Elle n'y arrive que partiellement ici, pour son second manga à être relié chez nos amis les nippons.
Pour l'histoire, les fans de la mangaka (dont je fais partie) ne seront pas dépaysés. En effet, elle aurait tout à fait eu sa place dans le monde de Cain, tant l'ambiance gothique et les rebondissements de l'affaire suivent le même cours que les enquêtes du jeune homme. Quelques problèmes sont liés à cette comparaison: la relation Martin/Julian ressemble à s'y méprendre à celle entretenue par le comte et son majordome; de même, le système de meurtre est tout proprement identique à celui utilisé dans l'un des chapitres de God Child. Ajoutez à cela que, rompue à l'esprit tordu de la mangaka, je n'ai eu aucun mal à deviner le dénouement, l'histoire étant beaucoup plus simpliste que ce que la mangaka nous offre dans ses autres oeuvres.

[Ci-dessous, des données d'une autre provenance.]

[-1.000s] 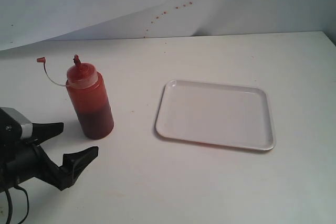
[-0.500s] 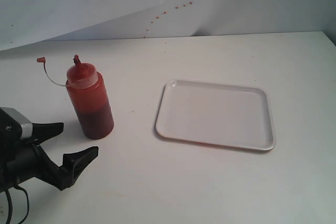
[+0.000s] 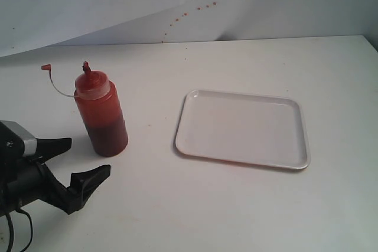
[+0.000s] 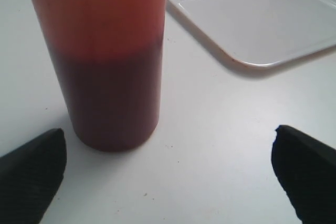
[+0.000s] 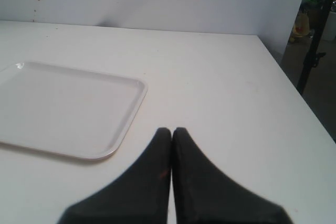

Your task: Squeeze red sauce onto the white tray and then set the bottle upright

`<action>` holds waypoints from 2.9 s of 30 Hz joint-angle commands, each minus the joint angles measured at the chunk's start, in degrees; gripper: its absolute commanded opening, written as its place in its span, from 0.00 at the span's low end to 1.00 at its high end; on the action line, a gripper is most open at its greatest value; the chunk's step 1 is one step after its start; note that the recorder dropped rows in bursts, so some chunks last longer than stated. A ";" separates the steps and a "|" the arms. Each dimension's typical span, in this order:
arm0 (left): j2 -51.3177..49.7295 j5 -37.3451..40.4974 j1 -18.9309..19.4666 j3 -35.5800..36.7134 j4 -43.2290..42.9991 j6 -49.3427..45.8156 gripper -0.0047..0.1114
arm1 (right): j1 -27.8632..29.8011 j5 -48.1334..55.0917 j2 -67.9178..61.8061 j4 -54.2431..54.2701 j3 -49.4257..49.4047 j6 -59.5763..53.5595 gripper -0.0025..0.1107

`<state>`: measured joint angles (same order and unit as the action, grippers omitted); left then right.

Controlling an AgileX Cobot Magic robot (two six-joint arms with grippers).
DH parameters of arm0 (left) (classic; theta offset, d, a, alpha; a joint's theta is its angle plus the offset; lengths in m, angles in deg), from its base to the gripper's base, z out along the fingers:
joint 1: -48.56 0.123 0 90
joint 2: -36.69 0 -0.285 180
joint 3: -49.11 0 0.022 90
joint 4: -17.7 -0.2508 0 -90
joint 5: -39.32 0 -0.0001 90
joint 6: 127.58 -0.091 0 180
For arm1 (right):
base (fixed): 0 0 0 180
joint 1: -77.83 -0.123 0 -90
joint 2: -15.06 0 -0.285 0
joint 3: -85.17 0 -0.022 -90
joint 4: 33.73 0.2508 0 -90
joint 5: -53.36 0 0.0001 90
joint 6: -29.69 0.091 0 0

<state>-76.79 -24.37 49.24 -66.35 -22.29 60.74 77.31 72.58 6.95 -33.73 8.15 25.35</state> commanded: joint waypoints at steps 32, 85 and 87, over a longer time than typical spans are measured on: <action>0.04 -6.27 -0.03 -0.43 -0.22 0.68 0.94 | -0.11 -0.03 0.32 0.00 -0.20 0.11 0.02; -20.56 2.12 -0.03 -27.39 -10.09 0.26 0.94 | -0.11 -0.03 0.32 0.00 -0.20 0.11 0.02; -20.56 2.22 -0.03 -27.65 -10.09 0.48 0.94 | -0.11 -0.03 0.32 0.00 -0.20 0.11 0.02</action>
<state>-97.22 -21.52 49.24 -93.48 -32.56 61.02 77.31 72.58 6.95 -33.73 8.15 25.35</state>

A part pour Luccia qui est tout bonnement navrante de niaiserie (elle comprend rien cette blonde), les autres persos bénéficient évidemment de personnalités perverses toutes yukiennes (si je puis me permettre), et ça on ne s'en lasse jamais.
Bon point aussi pour le conte utilisé: l'ange et les sorcières, je ne sais pas si celui-ci sort tout droit de l'esprit dérangé de Kaori (ça ne m'étonnerait pas), mais il est vraiment glauque et romantique à souhait, tout ce qu'on aime.
Niveau dessin on a vu mieux de la part de l'auteure d'Angel Sanctuary, ça a pris un sacré coup de vieux. Mais bon, ça reste de haut vol malgré quelques planches belles et bien râtées.
Du Yuki milieu de gamme, à reserver aux fans.